» Records provided
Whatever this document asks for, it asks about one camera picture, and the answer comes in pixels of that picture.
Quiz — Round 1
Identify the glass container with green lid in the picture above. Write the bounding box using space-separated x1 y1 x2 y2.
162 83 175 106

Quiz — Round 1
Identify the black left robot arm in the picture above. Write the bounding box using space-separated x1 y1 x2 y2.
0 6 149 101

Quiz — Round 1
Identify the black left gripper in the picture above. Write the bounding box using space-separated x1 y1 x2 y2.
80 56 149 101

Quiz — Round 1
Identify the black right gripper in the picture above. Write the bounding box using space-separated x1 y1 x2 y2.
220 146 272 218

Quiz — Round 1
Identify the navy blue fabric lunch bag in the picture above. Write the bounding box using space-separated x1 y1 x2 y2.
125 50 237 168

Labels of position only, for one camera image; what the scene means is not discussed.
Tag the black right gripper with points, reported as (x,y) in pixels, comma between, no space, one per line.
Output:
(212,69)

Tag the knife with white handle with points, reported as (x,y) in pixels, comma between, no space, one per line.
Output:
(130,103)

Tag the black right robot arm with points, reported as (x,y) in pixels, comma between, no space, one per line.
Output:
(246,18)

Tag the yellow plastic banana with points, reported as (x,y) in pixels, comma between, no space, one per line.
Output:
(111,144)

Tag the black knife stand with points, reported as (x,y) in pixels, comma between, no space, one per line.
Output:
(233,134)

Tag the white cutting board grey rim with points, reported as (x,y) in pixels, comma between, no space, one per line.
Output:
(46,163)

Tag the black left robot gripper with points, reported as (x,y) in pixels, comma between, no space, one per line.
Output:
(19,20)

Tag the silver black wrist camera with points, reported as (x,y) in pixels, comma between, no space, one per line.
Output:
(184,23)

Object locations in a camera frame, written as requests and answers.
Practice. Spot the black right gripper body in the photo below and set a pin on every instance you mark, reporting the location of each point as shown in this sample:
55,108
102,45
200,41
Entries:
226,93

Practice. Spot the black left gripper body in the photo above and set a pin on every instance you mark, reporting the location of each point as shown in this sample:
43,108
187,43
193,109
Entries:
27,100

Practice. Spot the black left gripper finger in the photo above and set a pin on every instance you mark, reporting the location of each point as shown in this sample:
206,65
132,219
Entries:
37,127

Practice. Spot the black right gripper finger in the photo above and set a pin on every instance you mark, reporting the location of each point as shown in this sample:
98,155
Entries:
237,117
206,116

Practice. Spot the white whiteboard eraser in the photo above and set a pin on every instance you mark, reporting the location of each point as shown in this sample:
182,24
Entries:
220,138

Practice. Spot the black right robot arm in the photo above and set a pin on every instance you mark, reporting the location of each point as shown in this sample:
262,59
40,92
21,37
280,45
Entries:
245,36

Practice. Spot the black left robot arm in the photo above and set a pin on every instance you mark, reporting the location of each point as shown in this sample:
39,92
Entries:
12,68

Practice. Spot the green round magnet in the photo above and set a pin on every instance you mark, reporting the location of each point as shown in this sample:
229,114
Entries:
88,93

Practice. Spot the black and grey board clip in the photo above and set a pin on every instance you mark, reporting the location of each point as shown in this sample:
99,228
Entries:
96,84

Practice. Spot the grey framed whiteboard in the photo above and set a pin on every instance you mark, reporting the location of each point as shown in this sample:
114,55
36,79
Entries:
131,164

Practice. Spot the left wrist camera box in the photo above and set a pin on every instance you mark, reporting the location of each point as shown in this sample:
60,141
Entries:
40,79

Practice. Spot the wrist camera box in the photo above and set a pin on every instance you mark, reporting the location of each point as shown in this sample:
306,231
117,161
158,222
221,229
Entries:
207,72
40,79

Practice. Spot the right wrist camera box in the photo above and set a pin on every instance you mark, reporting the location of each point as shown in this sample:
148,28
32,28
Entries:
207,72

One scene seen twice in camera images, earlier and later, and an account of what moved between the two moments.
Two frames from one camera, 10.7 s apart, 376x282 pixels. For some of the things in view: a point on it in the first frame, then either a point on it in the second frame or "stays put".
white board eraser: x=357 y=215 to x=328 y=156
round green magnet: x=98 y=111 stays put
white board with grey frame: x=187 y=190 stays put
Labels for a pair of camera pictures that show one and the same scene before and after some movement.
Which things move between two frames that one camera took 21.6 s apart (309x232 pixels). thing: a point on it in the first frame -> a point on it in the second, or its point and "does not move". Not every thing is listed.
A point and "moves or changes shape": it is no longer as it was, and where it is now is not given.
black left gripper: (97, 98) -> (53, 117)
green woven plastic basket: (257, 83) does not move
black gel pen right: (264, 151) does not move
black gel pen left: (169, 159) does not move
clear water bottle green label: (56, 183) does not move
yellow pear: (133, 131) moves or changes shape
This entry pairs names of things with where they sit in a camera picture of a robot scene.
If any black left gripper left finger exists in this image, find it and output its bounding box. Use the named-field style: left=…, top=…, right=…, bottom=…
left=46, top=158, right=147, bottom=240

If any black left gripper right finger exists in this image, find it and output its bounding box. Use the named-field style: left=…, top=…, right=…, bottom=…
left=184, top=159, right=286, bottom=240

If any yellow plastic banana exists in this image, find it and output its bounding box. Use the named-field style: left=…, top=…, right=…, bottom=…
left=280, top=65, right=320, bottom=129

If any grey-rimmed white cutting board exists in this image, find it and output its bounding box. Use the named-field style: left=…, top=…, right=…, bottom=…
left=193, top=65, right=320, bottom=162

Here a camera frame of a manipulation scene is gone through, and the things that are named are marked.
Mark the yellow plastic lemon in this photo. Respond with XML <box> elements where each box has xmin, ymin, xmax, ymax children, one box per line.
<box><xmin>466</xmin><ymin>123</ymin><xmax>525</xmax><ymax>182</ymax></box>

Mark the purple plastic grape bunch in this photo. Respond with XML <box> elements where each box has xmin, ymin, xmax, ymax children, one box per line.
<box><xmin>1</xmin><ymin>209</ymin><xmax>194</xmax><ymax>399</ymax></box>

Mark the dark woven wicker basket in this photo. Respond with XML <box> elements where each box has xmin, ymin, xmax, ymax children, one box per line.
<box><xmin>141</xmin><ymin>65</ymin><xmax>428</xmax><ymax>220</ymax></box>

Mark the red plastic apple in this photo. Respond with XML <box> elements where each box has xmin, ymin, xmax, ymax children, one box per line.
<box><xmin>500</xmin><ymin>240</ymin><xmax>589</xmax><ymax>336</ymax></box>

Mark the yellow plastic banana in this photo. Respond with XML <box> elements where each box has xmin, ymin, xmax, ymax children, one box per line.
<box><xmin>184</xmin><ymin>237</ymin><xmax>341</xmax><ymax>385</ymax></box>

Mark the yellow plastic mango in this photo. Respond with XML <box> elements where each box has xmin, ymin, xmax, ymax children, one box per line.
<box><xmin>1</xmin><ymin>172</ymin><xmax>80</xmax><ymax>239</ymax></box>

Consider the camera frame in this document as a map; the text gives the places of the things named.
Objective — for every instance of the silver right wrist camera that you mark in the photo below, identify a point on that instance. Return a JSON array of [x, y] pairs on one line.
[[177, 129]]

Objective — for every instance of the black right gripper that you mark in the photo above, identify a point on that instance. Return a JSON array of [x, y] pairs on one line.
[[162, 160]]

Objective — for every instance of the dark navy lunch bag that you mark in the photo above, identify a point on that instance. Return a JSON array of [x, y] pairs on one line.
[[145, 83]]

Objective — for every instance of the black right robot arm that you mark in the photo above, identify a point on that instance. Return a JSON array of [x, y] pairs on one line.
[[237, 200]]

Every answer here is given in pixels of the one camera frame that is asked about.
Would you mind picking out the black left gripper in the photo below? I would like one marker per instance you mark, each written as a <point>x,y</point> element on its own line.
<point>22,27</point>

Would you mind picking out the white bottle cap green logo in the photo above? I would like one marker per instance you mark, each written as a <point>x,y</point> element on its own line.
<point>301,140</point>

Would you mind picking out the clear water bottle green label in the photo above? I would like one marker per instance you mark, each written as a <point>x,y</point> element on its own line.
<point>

» Exercise
Find all the lines containing "mind" in the material, then copy them.

» Task solution
Would you mind picking out the black left gripper in the photo below? I would like one marker per instance you mark, each written as a <point>x,y</point> element on its own line.
Would you mind picking out the white bottle cap green logo in the photo above? I would like one marker per instance you mark, each written as a <point>x,y</point> element on its own line.
Would you mind picking out the clear water bottle green label in the photo above? I would like one marker per instance you mark, each written as a <point>x,y</point> element on its own line.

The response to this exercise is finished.